I know that when I lived in MI, the Meijer stores (think Super Wally World) had their own store-brands of sugar.  The packaging was in two different color schemes.  One color was labelled as Cane Sugar, the other as Beet Sugar.


----------



## Wart (Mar 3, 2008)

Cane for cooking, beat is ok in coffee.

The club has a Christmas Cookie sale, they use the cheapest sugar they can and little they turn out is exceptional. Well, actually, nothing they turn out is exceptional, a couple of things they turn out are pretty good but nothing to write home about.

Anyhow, ...

Wife bought a 10 pound sack of leftover (not marked cane) sugar. I have always insisted on cane but Wife .... Well, you know how Spouses can be.

Wife roped me into making two New York cheesecakes with this cr ... beet sugar, there was something off with the batter, it just didn't seem to cook the same, there was something wrong with the cake texture, and the tops browned more than I am use to having them brown. And it seems the crust was wetter.

I make preferments, I'm sitting here thinking ... I thought I got a bad batch of yeast but thinking back I bet I used the coffee sugar. I got the sugar from the sugar bowl because I thought we had cycled through the beat sugar.

How interesting.


----------



## pugger (Mar 3, 2008)

*Imperial Sugar*

Several lifetimes back, I interviewed with a sugar company. While they made their name on Cane, they also had recently purchased Holly Sugar out of the Northwest - who made their name on Beet sugar. Cane grown in the south, Beet in the north basically.

I learned during my tour of the facility that they mix the 2 after processing - they don't segregate them and label as different products. I don't know how you ever would tell the 2 apart.


----------



## Uncle Bob (Mar 3, 2008)

Some bags say Pure Cane...a Few say Beet....Others only say Granulated Sugar (Guess what kind(s)........)

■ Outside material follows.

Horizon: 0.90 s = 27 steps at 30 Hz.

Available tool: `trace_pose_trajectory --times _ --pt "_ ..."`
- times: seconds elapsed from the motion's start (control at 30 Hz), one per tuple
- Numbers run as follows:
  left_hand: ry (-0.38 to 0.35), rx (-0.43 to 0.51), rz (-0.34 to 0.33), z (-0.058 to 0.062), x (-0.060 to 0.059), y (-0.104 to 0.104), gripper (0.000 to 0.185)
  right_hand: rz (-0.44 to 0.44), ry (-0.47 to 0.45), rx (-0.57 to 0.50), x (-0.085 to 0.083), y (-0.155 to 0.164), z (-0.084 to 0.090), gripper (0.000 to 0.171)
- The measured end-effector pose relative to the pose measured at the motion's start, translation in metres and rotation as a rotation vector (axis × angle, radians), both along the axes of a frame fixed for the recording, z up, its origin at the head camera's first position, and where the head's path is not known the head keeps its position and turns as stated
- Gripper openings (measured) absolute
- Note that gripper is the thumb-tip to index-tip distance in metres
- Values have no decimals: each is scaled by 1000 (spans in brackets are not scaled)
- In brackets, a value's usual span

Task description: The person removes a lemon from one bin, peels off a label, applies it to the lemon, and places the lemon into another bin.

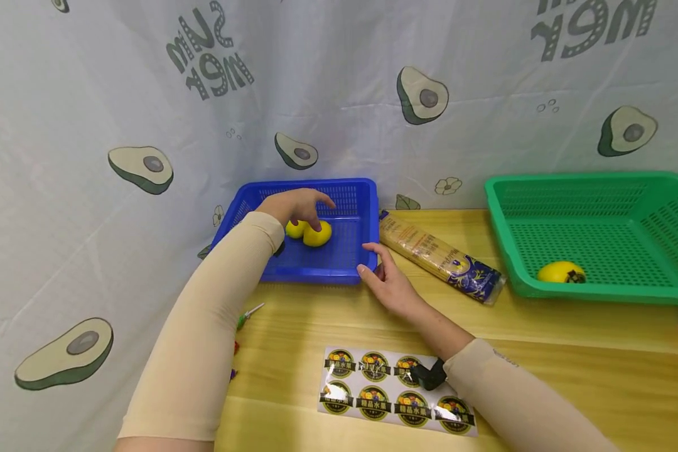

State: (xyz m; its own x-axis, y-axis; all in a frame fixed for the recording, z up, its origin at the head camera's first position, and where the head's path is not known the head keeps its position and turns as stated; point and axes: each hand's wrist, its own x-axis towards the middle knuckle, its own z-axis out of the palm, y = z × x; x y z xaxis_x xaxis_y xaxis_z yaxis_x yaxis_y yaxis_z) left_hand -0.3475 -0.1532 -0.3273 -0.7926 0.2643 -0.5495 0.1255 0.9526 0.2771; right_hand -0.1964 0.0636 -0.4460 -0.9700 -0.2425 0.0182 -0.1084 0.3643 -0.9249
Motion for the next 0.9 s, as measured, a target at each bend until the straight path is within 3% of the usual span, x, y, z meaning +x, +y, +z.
trace_pose_trajectory --times 0.33,0.9 --pt "-39 -12 49 -23 -9 6 65 -22 15 36 -1 -3 -5 48" --pt "-118 35 65 -37 -14 -1 61 -16 6 36 -1 -2 -5 47"
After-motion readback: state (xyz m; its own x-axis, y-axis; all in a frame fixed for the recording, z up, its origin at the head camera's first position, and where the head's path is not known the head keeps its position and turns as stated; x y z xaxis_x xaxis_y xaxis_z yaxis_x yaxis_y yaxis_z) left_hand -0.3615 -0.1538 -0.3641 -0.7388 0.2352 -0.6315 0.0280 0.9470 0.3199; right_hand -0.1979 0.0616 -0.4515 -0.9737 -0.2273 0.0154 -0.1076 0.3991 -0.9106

Miss Beth...Big Chief brand is Beet Sugar...


----------



## CharlieD (Mar 3, 2008)

I haven’t paid attention in years. But back in my previous life there were 2 kinds of sugar available in the store (well, if it was available at all). The local beet sugar and Cuban cane sugar. The beet sugar was sweeter, maybe not a lot, but definitely sweeter.


----------



## Caine (Mar 3, 2008)

I only buy raw sugar, either turbinado or demerara, so I am sure I only use cane sugar.


----------